0x1000 - VMAD_DO_DUMP - dump the calling process's image to a file descriptor
arg1 file descriptor
arg2 dump flags (controls which regions are dumped and which regions
are stored as references to files.)

return value: during dump: number of bytes written to the file descriptor.
during undump: 0 (when the process image is restored, it will
start by returning from this system call)

0x1001 - VMAD_DO_UNDUMP - restore a process image from a file
descriptor. The new image will replace the
calling process just like exec.
arg1 file descriptor

return value: no return on success, -errno on failure.

side note: where possible, vmadump adds a binary format for dump files
which allows a dump stored in a file to be executed directly.

0x1002 VMAD_DO_EXECDUMP - this is a combination of the exec and dump
system calls. An exec is performed and the
resulting process image is dumped to a file
descriptor.
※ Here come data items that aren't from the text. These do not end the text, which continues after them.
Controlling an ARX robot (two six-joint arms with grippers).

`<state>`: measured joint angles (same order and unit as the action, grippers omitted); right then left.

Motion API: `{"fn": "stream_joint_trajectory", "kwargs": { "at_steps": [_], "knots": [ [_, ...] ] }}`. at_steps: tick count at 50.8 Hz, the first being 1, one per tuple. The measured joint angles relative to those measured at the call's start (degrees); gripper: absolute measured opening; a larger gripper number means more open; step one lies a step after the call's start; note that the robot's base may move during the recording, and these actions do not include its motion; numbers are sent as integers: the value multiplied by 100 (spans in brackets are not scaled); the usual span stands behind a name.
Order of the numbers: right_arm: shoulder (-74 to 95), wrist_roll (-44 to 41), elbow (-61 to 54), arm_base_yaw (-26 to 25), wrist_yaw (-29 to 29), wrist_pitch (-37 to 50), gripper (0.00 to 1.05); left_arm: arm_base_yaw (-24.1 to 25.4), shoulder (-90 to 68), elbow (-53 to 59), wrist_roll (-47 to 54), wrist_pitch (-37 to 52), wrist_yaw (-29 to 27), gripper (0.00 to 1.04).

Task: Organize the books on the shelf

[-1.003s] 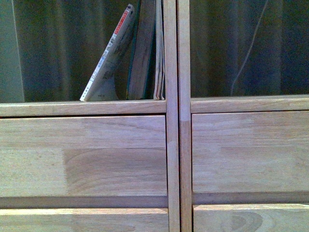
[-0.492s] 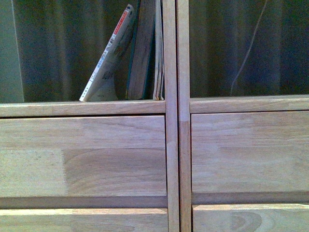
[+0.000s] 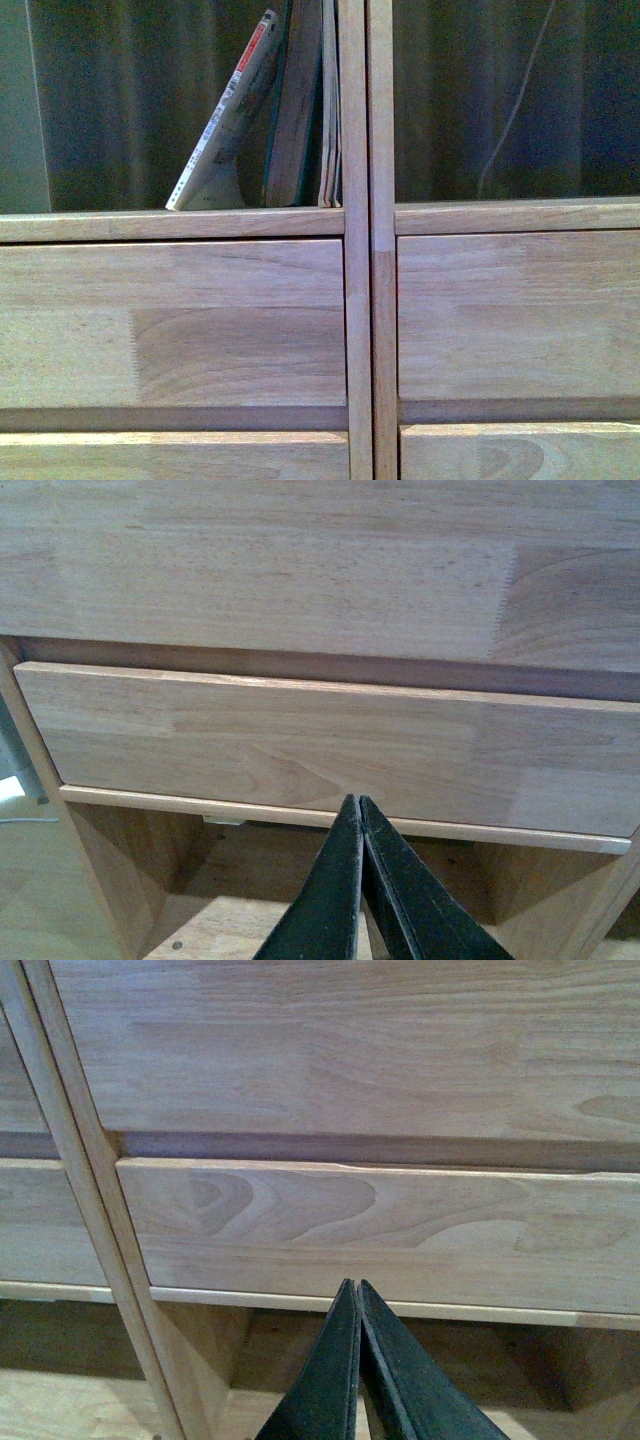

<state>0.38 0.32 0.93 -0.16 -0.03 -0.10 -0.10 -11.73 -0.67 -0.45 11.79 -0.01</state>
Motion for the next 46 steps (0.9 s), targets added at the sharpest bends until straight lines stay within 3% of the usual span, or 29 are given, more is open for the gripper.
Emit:
{"fn": "stream_joint_trajectory", "kwargs": {
  "at_steps": [8,14,24,46],
  "knots": [
    [0,0,0,0,0,0,3,-2,188,0,0,-192,0,3],
    [0,0,0,0,2,0,3,0,1001,-2,7,-1113,0,3],
    [-4,0,0,0,0,0,3,0,1137,-2,4,-1161,0,3],
    [-4,-11,0,0,-2,0,95,0,1137,-2,13,-1167,0,99]
  ]
}}
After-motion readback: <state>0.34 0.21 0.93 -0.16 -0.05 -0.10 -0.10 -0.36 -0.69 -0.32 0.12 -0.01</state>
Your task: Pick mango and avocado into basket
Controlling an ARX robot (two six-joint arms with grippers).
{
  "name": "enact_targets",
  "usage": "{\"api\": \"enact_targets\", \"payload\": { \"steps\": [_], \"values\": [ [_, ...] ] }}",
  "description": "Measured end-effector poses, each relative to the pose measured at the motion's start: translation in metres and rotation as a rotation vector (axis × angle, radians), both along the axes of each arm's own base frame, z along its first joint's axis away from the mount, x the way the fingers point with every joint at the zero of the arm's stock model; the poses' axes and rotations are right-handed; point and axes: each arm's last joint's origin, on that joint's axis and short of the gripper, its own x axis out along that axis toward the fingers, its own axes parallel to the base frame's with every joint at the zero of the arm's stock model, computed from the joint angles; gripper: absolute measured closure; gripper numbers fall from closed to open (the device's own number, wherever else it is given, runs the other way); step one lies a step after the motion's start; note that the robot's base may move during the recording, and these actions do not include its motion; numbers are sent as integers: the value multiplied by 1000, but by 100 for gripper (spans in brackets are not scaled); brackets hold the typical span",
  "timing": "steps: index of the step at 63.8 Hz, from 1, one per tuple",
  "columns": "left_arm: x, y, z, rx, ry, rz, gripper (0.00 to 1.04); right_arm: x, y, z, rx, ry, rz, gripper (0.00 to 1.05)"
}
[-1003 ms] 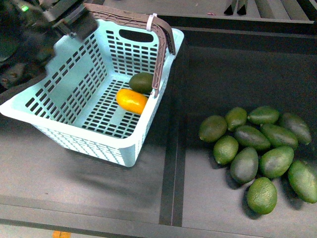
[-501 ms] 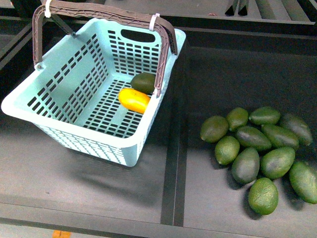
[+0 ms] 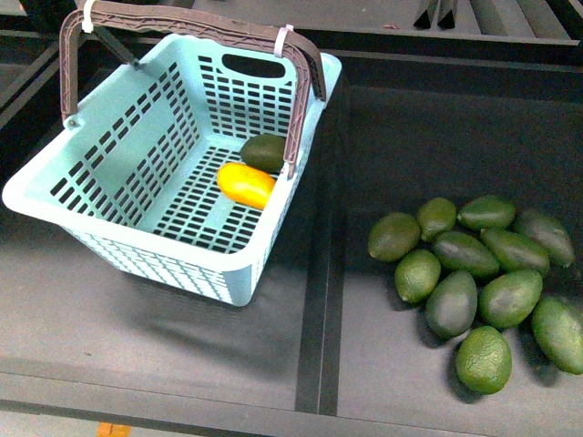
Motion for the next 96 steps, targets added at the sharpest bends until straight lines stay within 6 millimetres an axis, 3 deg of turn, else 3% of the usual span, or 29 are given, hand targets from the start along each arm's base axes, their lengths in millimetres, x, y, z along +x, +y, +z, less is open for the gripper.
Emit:
{"api": "enact_targets", "payload": {
  "steps": [66,96],
  "values": [
    [-43,0,3,0,-12,0,103,0,0,0,0,0,0,9],
    [-44,0,3,0,-18,1,103,0,0,0,0,0,0,9]
  ]
}}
The process will exit after the
dump is complete.

arg1 pointer to vmadump_execdump_args (contains execve arguments, a
file descriptor to dump to and dump flags)

return value: no return on success, -errno on failure.

VMADump has a "library list" in kernel space. This is the list of
files it presumes are available at undump time if you ask it not to
dump "libaries".

0x1030 - VMAD_LIB_CLEAR - clear the library list
no arguments

return value: 0 on success, -errno no failure.

0x1031 - VMAD_LIB_ADD - add a new library to the list
arg1 pointer to filename
arg2 length of filename

return value: 0 on success, -errno no failure.

0x1032 - VMAD_LIB_DEL - delete a library from the list
arg1 pointer to filename
arg2 length of filename

return value: 0 on success, -errno no failure.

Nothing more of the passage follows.